MainframeMaster

Debugging Techniques

When a DFSORT step fails or produces wrong results, a systematic approach saves time. This page covers how to use SYSOUT messages (including ICE000I), message severity, the DEBUG statement, and checks on control statements and data to find and fix the cause. The goal is to identify whether the failure is due to wrong control statements, bad data, resource limits, or environment (DDs, DCB) and then correct it.

Diagnostics & Debugging
Progress0 of 0 lessons

A Systematic Debugging Approach

Rather than guessing, follow a consistent order. First, confirm what the step actually ran (ICE000I). Second, find the message that describes the failure (first A or E). Third, verify your control statements against the data and layout. Fourth, use DEBUG or other diagnostics if you need more detail. Fifth, check the environment: DDs, dataset attributes, and input data quality.

Suggested debugging order
StepActionPurpose
1Check ICE000IConfirm control statements read from SYSIN; compare to what you intended.
2Find first A/E messageIdentifies the actual failure (syntax, field, capacity, data exception).
3Verify positions and formatsMatch SORT/SUM/INREC/OUTREC to record layout; avoid S0C7/S0C4.
4Use DEBUG when neededGet trace/diagnostic output; remove after problem is fixed.
5Check DDs and dataEnsure SORTIN/SORTOUT/SORTWKnn exist; validate input data and LRECL/RECFM.

Using ICE000I to Verify Control Statements

ICE000I is the first message DFSORT prints. It includes the product and version and, importantly, the control statements that were read from SYSIN. If the wrong PROC is invoked or the wrong dataset is concatenated to SYSIN, the echoed statements will not match what you intended. If a continuation line is in the wrong column (e.g. not in 72 or beyond), the parser may read something different. So the first debugging step is to open the step SYSOUT, find ICE000I, and compare the echoed lines to the SYSIN you meant to use. Mismatches here explain many "wrong result" or syntax-error cases.

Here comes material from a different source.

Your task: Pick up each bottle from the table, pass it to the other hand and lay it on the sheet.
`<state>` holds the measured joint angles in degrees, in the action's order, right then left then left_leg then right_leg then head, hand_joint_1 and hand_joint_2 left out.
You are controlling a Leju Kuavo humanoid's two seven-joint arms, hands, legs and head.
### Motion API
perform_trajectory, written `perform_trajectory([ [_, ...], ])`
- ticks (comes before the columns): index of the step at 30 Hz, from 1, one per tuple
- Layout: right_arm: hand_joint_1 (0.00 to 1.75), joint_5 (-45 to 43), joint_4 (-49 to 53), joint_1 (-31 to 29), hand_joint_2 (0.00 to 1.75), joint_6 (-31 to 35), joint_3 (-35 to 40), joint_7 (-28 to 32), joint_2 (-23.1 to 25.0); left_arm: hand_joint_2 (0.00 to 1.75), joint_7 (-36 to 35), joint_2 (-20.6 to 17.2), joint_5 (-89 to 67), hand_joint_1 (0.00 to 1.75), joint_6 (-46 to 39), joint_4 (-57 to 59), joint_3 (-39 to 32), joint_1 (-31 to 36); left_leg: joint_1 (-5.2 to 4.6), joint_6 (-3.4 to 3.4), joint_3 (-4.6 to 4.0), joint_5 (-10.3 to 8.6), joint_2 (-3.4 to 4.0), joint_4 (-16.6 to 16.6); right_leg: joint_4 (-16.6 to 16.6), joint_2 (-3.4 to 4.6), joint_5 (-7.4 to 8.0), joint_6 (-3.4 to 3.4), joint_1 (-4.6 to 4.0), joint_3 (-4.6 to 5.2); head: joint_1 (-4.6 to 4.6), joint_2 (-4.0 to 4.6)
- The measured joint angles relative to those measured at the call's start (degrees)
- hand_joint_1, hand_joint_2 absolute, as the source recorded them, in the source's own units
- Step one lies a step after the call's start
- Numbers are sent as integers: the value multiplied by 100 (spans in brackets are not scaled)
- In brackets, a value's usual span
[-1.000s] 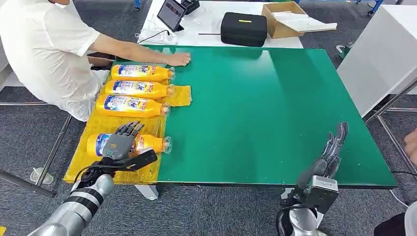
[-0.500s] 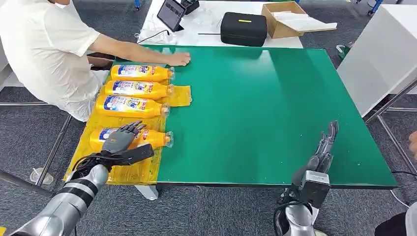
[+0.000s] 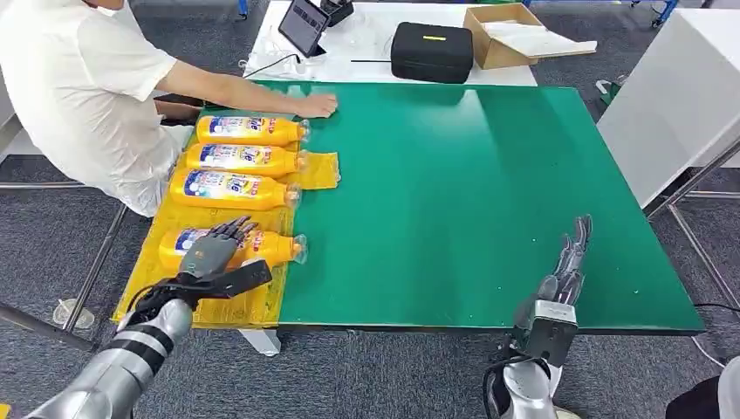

Finding the Real Failure Message

DFSORT messages have a severity suffix: I (informational), W (warning), A (application error), E (severe). ICE000I is I—it is not an error. When the step fails, look for the first message with suffix A or E in that step's output. That message usually states the cause: invalid keyword, field out of range, text in wrong column, sort capacity exceeded, or data exception. Read the message text and the associated documentation (IBM Messages and Codes or your site's guide). Do not stop at ICE000I; the failure is reported later.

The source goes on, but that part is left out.